How to defrost frozen kimchi deliciously, how to ripen thawed kimchi deliciously, how to catch the fishy smell of frozen fish and how to defrost it fresh, and how to defrost frozen meat to the same level as refrigerated meat are the most important.

Ingredients from special regions need to be handled with more care than usual.




Among them, kimchi is one of the most important foods on the Korean table.

Therefore, the process of defrosting and aging frozen kimchi in a delicious way can be seen as the most important.

When kimchi is frozen and thawed, it becomes tough, and as the delicious flavors permeated into kimchi are thawed, the cabbage and seasoning are separated, leaving the taste of pickled cabbage and seasoning separate.



After the cabbage and seasoning are separated, it takes time for the seasoning to enter the cabbage again.

In the end, time becomes the most important point.

Chefs at bases in Korea must ensure that they do not skip the period during which the kimchi is fermented in a delicious way, so that they can provide a Korean meal table that is a great source of strength for the soldiers who are struggling.



The same goes for frozen fish.

As the freezer system has its own defrosting time, there will be a temperature difference, and the condition of the ingredients will gradually dry out and the smell will not be good.
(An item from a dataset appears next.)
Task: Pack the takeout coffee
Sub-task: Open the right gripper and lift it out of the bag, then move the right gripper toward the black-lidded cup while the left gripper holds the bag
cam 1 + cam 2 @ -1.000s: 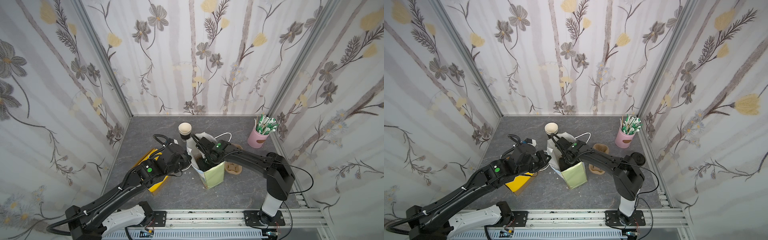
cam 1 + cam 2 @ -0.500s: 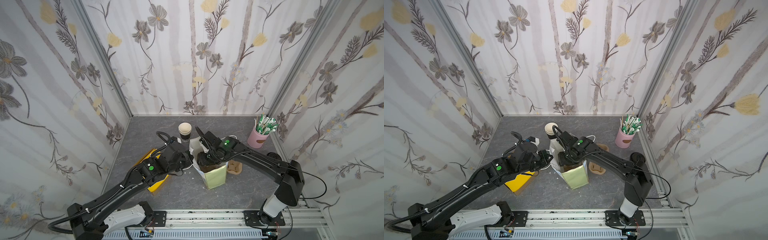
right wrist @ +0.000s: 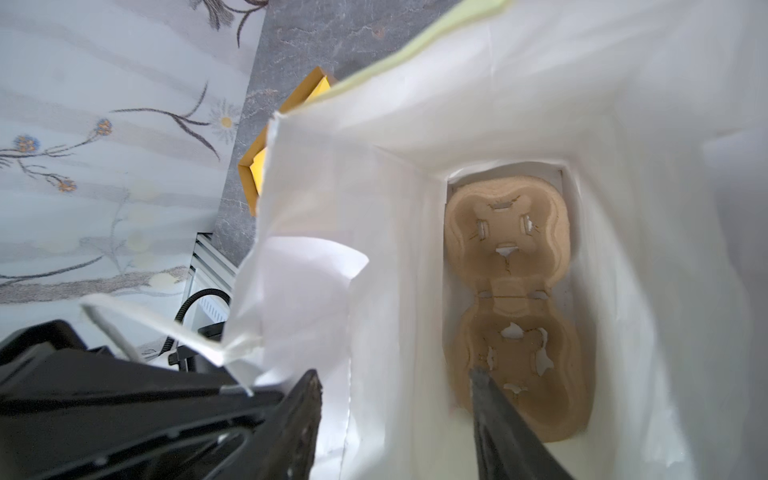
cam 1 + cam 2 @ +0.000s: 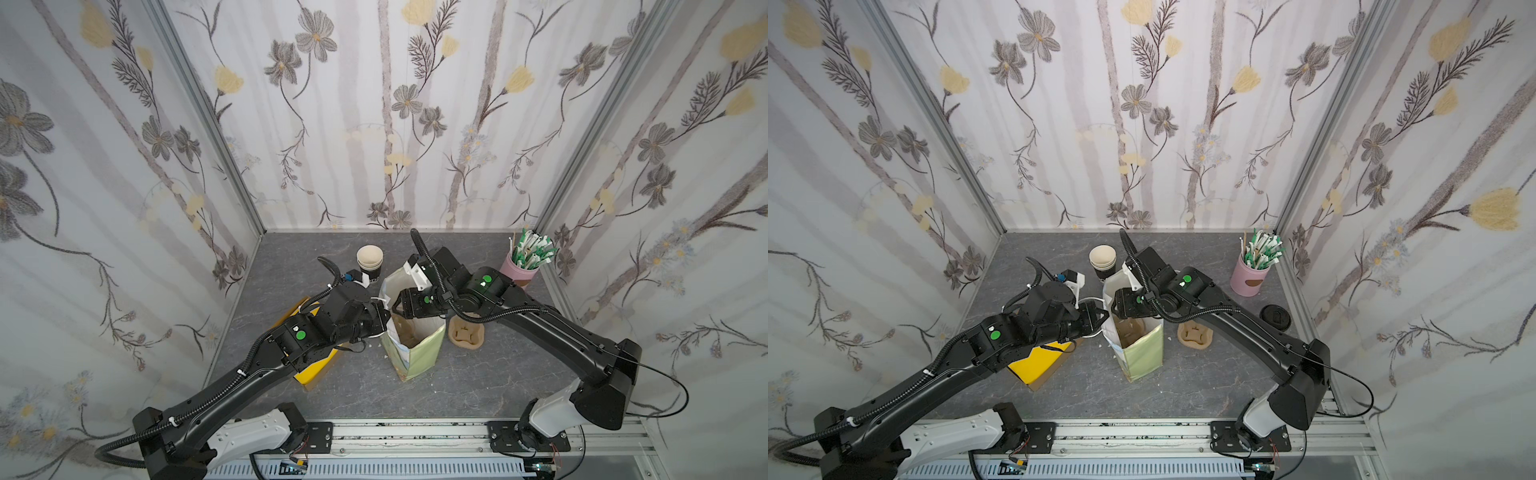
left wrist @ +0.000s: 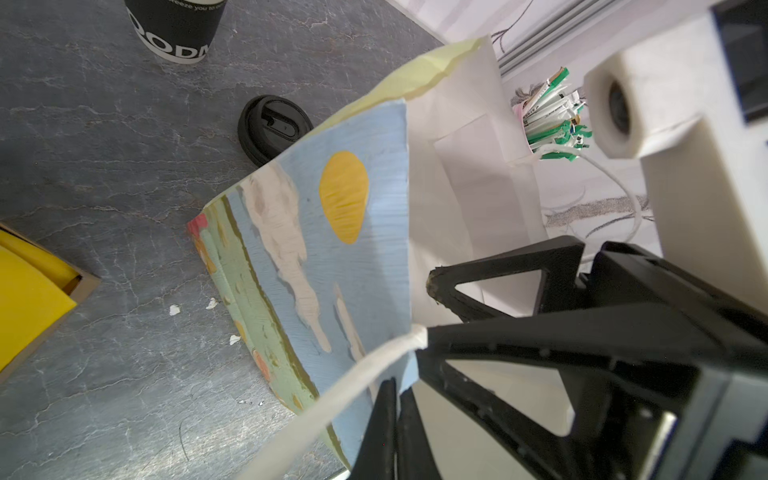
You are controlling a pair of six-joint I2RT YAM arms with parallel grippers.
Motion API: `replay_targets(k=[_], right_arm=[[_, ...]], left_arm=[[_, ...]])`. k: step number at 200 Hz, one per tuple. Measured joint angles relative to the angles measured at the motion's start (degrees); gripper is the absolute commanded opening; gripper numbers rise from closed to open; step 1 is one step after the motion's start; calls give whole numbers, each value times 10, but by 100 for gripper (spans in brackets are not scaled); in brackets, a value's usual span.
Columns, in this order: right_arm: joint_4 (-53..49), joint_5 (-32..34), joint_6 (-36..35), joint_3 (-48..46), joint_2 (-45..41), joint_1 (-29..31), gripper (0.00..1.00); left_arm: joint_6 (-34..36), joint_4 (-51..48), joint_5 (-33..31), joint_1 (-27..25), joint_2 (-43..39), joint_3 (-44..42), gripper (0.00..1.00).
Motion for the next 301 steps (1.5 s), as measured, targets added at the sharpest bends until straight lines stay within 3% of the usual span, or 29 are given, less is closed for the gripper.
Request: replay_targets(k=[89,118,187,211,236,264,301], right_arm=[[26,-44,-18,41,-70,-63,57],[34,-58,-33,65,-70,-71,57],[31,-61,-48,66,-94,-154,56],[23,-61,-52,66,-102,-188,55],[-3,-55,-54,64,-106,-225,55],[-16,-47,-58,45,-125,-263,56],[-30,-41,-76,-7,-141,-299,56]], left_arm=[[45,-4,4,11,-9,-15,0],[51,-3,-1,19,3,-15,20],[-22,-22,-26,40,5,-21,26],[-35,-38,-24,43,11,-13,21],[-34,-55,-19,44,29,15,0],[-7,-75,-18,44,44,49,0],[81,-105,-19,44,61,94,0]])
Also, since you cannot get the necessary ingredients right away, you have to solve this problem by defrosting, and when you receive the ingredients, all ingredients must be delivered individually vacuum-packed so that they can be used without major changes for a year.


What to eat in Antarctica



In Antarctica, the type of food you can eat for a year depends on your chef skills.

That's why Antarctic chefs must have the ability to cook a variety of dishes.
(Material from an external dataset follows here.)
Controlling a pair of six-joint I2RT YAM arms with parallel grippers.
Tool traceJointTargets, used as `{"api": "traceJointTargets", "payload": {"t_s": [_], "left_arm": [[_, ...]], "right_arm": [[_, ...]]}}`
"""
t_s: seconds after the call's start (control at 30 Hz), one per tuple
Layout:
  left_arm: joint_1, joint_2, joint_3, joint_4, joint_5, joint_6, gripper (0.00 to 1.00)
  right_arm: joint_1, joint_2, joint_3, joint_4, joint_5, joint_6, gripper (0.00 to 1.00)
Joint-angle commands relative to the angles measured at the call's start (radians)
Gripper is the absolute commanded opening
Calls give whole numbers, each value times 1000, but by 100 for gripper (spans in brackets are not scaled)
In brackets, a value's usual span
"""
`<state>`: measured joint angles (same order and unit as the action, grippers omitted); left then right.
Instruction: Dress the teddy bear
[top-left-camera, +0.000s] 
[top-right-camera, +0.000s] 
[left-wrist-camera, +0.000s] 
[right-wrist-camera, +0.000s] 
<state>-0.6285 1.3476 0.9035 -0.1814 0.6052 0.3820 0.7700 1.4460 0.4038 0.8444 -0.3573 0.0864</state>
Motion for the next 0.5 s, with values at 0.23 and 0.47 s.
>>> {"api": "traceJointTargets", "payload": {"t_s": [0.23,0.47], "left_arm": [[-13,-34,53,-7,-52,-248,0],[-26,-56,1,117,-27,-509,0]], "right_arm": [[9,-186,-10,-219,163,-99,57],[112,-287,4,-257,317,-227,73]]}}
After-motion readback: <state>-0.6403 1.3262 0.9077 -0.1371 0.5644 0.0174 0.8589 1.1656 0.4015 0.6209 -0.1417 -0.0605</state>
During my one-year stay in Antarctica, I served food from various countries such as South America, Europe, Asia, and the Middle East, but the most important thing was Korean food.
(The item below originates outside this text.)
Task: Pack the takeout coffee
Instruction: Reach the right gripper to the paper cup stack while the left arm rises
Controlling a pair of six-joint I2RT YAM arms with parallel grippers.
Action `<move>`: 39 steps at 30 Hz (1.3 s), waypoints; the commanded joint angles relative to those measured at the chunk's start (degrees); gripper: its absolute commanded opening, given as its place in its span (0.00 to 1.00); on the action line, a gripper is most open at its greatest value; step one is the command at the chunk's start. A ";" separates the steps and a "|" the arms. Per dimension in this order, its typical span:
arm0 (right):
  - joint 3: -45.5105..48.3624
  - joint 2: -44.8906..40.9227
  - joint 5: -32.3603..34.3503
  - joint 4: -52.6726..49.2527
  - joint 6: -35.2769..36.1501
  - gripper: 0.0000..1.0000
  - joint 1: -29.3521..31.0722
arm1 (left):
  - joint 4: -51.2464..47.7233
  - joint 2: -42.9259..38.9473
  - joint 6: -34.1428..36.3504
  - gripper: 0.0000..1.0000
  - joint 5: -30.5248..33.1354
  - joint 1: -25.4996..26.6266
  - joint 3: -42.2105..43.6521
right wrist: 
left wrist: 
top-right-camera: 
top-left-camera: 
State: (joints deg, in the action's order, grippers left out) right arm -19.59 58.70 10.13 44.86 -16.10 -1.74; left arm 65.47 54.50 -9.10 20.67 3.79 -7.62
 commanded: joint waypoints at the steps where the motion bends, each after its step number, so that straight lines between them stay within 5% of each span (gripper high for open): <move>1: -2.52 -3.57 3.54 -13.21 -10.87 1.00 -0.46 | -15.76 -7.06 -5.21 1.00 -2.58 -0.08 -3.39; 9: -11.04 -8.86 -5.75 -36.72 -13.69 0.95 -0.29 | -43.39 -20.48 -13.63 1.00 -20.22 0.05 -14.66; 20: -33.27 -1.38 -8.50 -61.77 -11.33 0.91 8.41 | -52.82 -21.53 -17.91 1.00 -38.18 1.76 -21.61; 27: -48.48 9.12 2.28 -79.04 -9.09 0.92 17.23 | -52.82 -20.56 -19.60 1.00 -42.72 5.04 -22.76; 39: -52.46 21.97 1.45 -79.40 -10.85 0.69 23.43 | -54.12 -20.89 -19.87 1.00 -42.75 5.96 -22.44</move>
Most crews at the Antarctic base are of a high average age.

Many people prefer Korean food, and many people work outside in the cold, so warm soups such as kimchi soup, kimchi stew, soybean paste stew, and budae stew are the most popular.



More than 95% of a year's worth of food is brought in frozen, and they come to Antarctica with a variety of frozen products.

There are also frozen vegetables such as frozen carrots, frozen onions, frozen garlic, frozen green onions, and frozen paprika.

In addition, a small amount of fresh ingredients are brought in from New Zealand. On the way to the Antarctic, fresh ingredients such as fruits, onions, potatoes, green onions, eggs, milk, and cheese are meticulously checked and brought in through the icebreaking research vessel Araon coming.



It is an environment where you can make food like Korea except that all ingredients are frozen.

In addition, frozen vegetables and fruits do not lose significant nutrients, so you can get enough nutrients.


Can I eat fresh vegetables for a year?


But wouldn't a year be too long to live on frozen food?

In the base, the thirst for freshness is quenched with the smart farm hydroponic cultivation facility.



Through the hydroponic cultivation facility that automatically waters and controls the temperature and humidity, you can eat plenty of cool vegetables and peppers throughout the year.

However, since it is not a perfect automation system, peppers need to be fertilized one by one, nutrient solutions must be added, and the soil must be changed, and this also depends on the interest of the person in charge.

In addition, only a specific manager has access to manage from external risk factors.

Preparing for an event in Antarctica

I think the hardest thing about Antarctica is the loneliness that comes from being 13,000km away from Korea and being cut off from family and the outside world.

You can't go on vacation, you can't see your family, you can't meet your friends, and all your wintering companions are for a year, so in Antarctica, your colleagues depend on each other.



Antarctic chefs are also one of the wintering teammates, and I think food can give them the greatest happiness.

I think I overcame loneliness by making cakes for each team member’s birthday, making food they wanted to eat, such as seaweed soup, making holiday food together, making and eating winter solstice red bean porridge together, and having pork belly dinners.